=== Dataset items ===

============

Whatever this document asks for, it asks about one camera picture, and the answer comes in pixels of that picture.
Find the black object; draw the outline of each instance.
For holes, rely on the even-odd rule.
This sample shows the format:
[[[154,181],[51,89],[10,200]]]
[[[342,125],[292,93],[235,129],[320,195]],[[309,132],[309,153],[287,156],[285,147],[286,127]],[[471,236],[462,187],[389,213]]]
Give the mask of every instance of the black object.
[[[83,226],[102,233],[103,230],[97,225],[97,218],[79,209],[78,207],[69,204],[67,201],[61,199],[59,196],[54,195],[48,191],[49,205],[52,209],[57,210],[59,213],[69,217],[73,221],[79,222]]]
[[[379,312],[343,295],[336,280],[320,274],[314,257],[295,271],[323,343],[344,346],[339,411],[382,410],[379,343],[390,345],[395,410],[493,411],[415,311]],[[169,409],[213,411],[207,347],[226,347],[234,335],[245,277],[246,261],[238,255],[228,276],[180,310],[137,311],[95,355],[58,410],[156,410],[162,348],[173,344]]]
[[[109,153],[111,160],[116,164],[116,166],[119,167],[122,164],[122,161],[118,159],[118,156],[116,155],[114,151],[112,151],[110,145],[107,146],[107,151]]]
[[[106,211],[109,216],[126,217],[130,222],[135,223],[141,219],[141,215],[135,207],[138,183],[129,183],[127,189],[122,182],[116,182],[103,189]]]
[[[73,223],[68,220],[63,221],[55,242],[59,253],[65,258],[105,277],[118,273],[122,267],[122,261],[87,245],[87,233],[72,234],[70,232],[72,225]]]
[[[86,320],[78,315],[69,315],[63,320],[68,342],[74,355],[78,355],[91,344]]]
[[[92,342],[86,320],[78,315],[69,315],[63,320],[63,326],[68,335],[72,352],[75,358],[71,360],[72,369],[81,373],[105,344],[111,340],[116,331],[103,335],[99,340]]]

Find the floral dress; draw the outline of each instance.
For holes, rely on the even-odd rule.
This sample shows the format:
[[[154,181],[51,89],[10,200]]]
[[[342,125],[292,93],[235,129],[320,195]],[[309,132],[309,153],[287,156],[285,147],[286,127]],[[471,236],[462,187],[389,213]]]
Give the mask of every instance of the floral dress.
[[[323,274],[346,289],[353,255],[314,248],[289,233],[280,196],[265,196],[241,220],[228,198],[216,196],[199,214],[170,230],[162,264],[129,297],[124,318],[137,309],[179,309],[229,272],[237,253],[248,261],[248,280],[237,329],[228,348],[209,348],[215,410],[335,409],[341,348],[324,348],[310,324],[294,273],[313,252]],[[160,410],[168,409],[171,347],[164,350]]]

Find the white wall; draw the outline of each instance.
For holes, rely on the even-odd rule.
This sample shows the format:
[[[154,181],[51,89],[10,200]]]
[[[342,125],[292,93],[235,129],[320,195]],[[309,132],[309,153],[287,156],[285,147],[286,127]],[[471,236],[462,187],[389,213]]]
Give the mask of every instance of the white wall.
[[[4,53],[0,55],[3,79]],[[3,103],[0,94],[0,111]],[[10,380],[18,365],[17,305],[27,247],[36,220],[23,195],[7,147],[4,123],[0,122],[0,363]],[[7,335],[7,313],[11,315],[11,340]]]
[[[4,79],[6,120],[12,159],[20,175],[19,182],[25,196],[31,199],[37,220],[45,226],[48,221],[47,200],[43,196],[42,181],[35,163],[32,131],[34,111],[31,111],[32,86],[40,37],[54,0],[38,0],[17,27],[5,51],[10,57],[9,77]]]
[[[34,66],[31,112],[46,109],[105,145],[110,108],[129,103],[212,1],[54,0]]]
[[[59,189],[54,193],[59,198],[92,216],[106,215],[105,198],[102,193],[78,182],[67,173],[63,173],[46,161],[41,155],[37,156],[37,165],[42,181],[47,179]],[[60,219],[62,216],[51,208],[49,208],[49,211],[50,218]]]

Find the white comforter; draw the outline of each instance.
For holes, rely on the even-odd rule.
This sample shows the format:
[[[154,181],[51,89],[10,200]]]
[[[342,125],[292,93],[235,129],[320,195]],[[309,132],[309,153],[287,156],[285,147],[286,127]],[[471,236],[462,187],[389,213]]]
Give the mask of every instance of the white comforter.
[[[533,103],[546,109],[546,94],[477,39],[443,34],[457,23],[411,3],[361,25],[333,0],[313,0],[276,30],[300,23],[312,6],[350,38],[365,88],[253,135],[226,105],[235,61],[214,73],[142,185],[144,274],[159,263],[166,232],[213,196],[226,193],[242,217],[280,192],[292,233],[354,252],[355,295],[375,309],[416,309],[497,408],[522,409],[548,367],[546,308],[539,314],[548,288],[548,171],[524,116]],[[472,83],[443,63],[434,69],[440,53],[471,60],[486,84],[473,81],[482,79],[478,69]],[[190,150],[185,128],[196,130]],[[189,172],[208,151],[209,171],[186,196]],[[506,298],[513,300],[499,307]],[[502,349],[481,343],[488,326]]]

============

=== WHAT IS EXPECTED ===
Return every record above exactly, line by line.

=== ANSWER AREA ===
Whatever this document asks for, it asks about one camera picture, and the answer comes in pixels of that picture.
Find the black object; draw the outline of each instance.
For holes, rely on the even-odd rule.
This sample shows the format:
[[[154,181],[51,89],[10,200]]]
[[[342,125],[292,93],[235,129],[320,195]],[[309,132],[309,153],[287,156],[285,147],[286,127]],[[471,236],[462,187],[389,213]]]
Give the mask of every instance of the black object.
[[[83,226],[102,233],[103,230],[97,225],[97,218],[79,209],[78,207],[69,204],[67,201],[61,199],[59,196],[54,195],[48,191],[49,205],[52,209],[57,210],[59,213],[69,217],[73,221],[79,222]]]
[[[379,312],[343,295],[336,280],[320,274],[314,257],[295,271],[323,343],[344,346],[339,411],[382,410],[379,343],[390,345],[395,410],[493,411],[415,311]],[[169,409],[213,411],[207,347],[226,347],[234,335],[245,277],[246,261],[238,255],[228,276],[180,310],[137,311],[95,355],[58,410],[156,410],[162,348],[173,344]]]
[[[109,153],[111,160],[116,164],[116,166],[119,167],[122,164],[122,161],[118,159],[118,156],[116,155],[114,151],[112,151],[110,145],[107,146],[107,151]]]
[[[106,211],[109,216],[126,217],[130,222],[135,223],[141,219],[141,215],[135,207],[138,183],[129,183],[127,189],[122,182],[116,182],[103,189]]]
[[[73,223],[68,220],[63,221],[55,242],[59,253],[65,258],[105,277],[118,273],[122,267],[122,261],[87,245],[87,233],[72,234],[70,232],[72,225]]]
[[[86,320],[78,315],[69,315],[63,320],[68,342],[74,355],[78,355],[91,344]]]
[[[92,342],[86,320],[78,315],[69,315],[63,320],[63,326],[68,335],[72,352],[75,358],[71,360],[72,369],[81,373],[105,344],[111,340],[116,331],[103,335],[99,340]]]

Find the floral dress; draw the outline of each instance.
For holes, rely on the even-odd rule.
This sample shows the format:
[[[154,181],[51,89],[10,200]]]
[[[342,125],[292,93],[235,129],[320,195]],[[309,132],[309,153],[287,156],[285,147],[286,127]],[[471,236],[462,187],[389,213]]]
Give the mask of every instance of the floral dress.
[[[323,274],[346,289],[353,255],[314,248],[289,233],[280,196],[265,196],[241,220],[228,198],[216,196],[199,214],[170,230],[162,264],[129,297],[124,318],[137,309],[179,309],[229,272],[237,253],[248,261],[248,280],[237,329],[228,348],[209,348],[215,410],[335,409],[341,348],[324,348],[310,324],[294,273],[313,252]],[[160,410],[168,409],[171,347],[164,350]]]

Find the white wall; draw the outline of each instance.
For holes, rely on the even-odd rule.
This sample shows the format:
[[[154,181],[51,89],[10,200]]]
[[[342,125],[292,93],[235,129],[320,195]],[[309,132],[309,153],[287,156],[285,147],[286,127]],[[471,236],[462,187],[389,213]]]
Give the mask of every instance of the white wall.
[[[4,53],[0,55],[3,79]],[[3,103],[0,94],[0,111]],[[10,380],[18,365],[17,305],[27,247],[36,220],[23,195],[7,147],[4,123],[0,122],[0,363]],[[7,335],[7,313],[11,315],[11,340]]]
[[[4,79],[6,120],[12,159],[20,175],[19,182],[25,196],[31,199],[37,220],[45,226],[48,221],[47,200],[43,196],[42,181],[35,163],[32,131],[34,111],[31,111],[32,86],[40,37],[54,0],[38,0],[17,27],[5,51],[10,57],[9,77]]]
[[[34,66],[31,112],[46,109],[105,145],[110,108],[129,103],[212,1],[54,0]]]
[[[59,189],[54,193],[59,198],[92,216],[106,215],[105,198],[102,193],[78,182],[67,173],[63,173],[46,161],[41,155],[37,156],[37,165],[42,181],[47,179]],[[60,219],[62,216],[51,208],[49,208],[49,211],[50,218]]]

Find the white comforter; draw the outline of each instance.
For holes, rely on the even-odd rule.
This sample shows the format:
[[[154,181],[51,89],[10,200]]]
[[[342,125],[292,93],[235,129],[320,195]],[[309,132],[309,153],[287,156],[285,147],[286,127]],[[471,236],[462,187],[389,213]]]
Give the mask of every instance of the white comforter.
[[[533,103],[546,109],[546,94],[477,39],[443,34],[457,23],[411,3],[361,25],[333,0],[313,0],[276,30],[300,23],[312,6],[350,38],[365,88],[253,135],[226,105],[235,61],[214,73],[142,185],[144,274],[159,263],[166,232],[213,196],[226,193],[242,217],[280,192],[292,233],[354,252],[355,295],[375,309],[416,309],[497,408],[522,409],[548,367],[546,308],[539,314],[548,288],[548,171],[524,116]],[[472,83],[443,63],[434,69],[440,53],[471,60],[486,84],[473,81],[482,79],[478,69]],[[190,150],[185,128],[196,130]],[[189,172],[208,151],[209,171],[186,196]],[[506,298],[513,300],[499,307]],[[502,349],[481,343],[488,326]]]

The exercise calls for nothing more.